ANALYSIS: US drought fears clash with Brazil's huge crop, basis fall all along the curve
Brazil’s Paranaguá soybean basis fell deeper into negative territory all along the forward curve last week amid further signs that the world's two biggest bean producers were pulling in opposite directions.
Key to the diverging dynamics was the landing of Brazil's largest ever bean crop at a time when US investors in the Chicago futures market were fretting over dry conditions across the Midwest.
Investors have bought into the US complex, sending prices higher at the same time as Brazil's burgeoning supply sent bids for deferred positions into three digit discounts to Chicago.
In the middle of last week, FOB Paranaguá August loading was traded at 65 c/bu under the August CME future, while bids for September loading reached 15 c/bu discount to the September CME future and Agricensus assessed the month at parity to the Chicago contract.
However, August's outright price was virtually flat during the week at $498.25/mt the highest price since May 15, with the surge in the CME soybean futures mostly compensating the basis downward trend.
Into 2024, and bids for March were heard at a 105 cent discount to the March 2024 contract.
Drought concerns over the US supported the movement as the US Department of Agriculture stated that 57% of the soybean production is within an area experiencing drought, a 6% increase from last week.
At the same time, the US soybean crop rated in good-to-excellent condition decreased to 54% from the prior’s week 59%.

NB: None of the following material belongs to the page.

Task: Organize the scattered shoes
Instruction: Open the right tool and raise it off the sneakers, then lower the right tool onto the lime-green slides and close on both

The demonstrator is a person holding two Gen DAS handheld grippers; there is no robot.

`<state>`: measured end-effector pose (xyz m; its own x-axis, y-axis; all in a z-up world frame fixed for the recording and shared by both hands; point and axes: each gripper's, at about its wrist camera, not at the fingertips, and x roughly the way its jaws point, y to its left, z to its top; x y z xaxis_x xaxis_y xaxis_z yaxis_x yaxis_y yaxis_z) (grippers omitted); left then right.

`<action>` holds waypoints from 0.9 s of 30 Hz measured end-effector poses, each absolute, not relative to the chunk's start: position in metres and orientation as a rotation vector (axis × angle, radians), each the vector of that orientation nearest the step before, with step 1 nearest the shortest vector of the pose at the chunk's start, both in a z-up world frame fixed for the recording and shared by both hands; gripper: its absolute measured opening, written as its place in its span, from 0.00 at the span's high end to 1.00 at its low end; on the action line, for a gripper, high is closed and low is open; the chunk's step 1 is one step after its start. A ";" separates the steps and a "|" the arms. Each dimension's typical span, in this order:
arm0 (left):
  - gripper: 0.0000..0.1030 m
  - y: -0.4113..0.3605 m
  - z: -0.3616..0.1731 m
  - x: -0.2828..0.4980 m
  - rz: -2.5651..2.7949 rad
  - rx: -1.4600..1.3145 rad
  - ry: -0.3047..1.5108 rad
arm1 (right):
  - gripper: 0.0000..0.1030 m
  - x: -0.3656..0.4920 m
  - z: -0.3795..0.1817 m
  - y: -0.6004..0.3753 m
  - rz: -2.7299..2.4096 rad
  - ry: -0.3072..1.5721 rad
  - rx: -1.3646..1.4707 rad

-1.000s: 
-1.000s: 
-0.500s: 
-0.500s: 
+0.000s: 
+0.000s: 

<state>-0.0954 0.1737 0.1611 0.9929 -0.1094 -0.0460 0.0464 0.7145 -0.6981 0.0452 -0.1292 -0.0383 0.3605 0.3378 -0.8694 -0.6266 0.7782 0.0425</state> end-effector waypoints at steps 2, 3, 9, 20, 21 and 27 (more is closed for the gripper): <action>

These higher CME futures and sustained flat prices stimulated trades in Brazil’s domestic market as farmers were still digesting recent months’ sharp drop in prices.
“This Chicago’s (CME futures) highs come in a good time, at least to limit a little the effects of lower premiums and US dollar against Real”, said Daniele Siqueira, analyst from Brazilian consultancy AgRural.
The movement was not limited to 2023, as many traders also reported large volumes sold domestically throughout the week for 2024, despite buying levels being in three digits discounts for the year.
“Even with these low basis levels for 2024, great volumes were traded FAS Paranaguá”, Aldo Lobo, Granopar’s analyst told Agricensus.
Higher CME’s futures compensated for the lower basis, while the spread from July to November and July 2023 to July 2024 got tighter and also facilitated new crop trades, a trader said.
On Thursday last week, FOB Paranaguá positions were heard changing hands for February 2024 loading at minus 80 c/bu and March loading at minus 90 c/bu, both discounts to CME’s March soybean future.
At the same time, March loading bids reached as low as 105 c/bu discount to March CME future, greatly lower than the same point last year when March 2023 loading was assessed at a 53 c/bu premium over the March 2023 future.
When asked why farmers would not wait for further, higher prices before selling more soybeans from their stocks, as US drought concerns increased, Siqueira said: "Indeed, Chicago's (CME futures) have an increasing potential to higher prices in case the US drought gets worse, but Brazil still has soo much soybean to sell that the export basis would not allow prices to surge that much."
"With these doubts, they are opting to sell," Siqueira said.
“There is an exchange relation between soybean prices and the inputs needed for the next crop planting, which is considerably greater when compared to the same time last year,” Lobo told Agricensus.
“As farmers are also still scared by the market’s turn-around - the sharp drop in soybean prices last months - there are great volumes being sold for 2024, something that did not happen last year”, he added.
“Even with minus 80 c/bu being traded for February loading FOB Paranaguá, theoretically, there is still space for importers to 'test' new lows on prices until the break point. Which no one knows where it is,” Lobo said.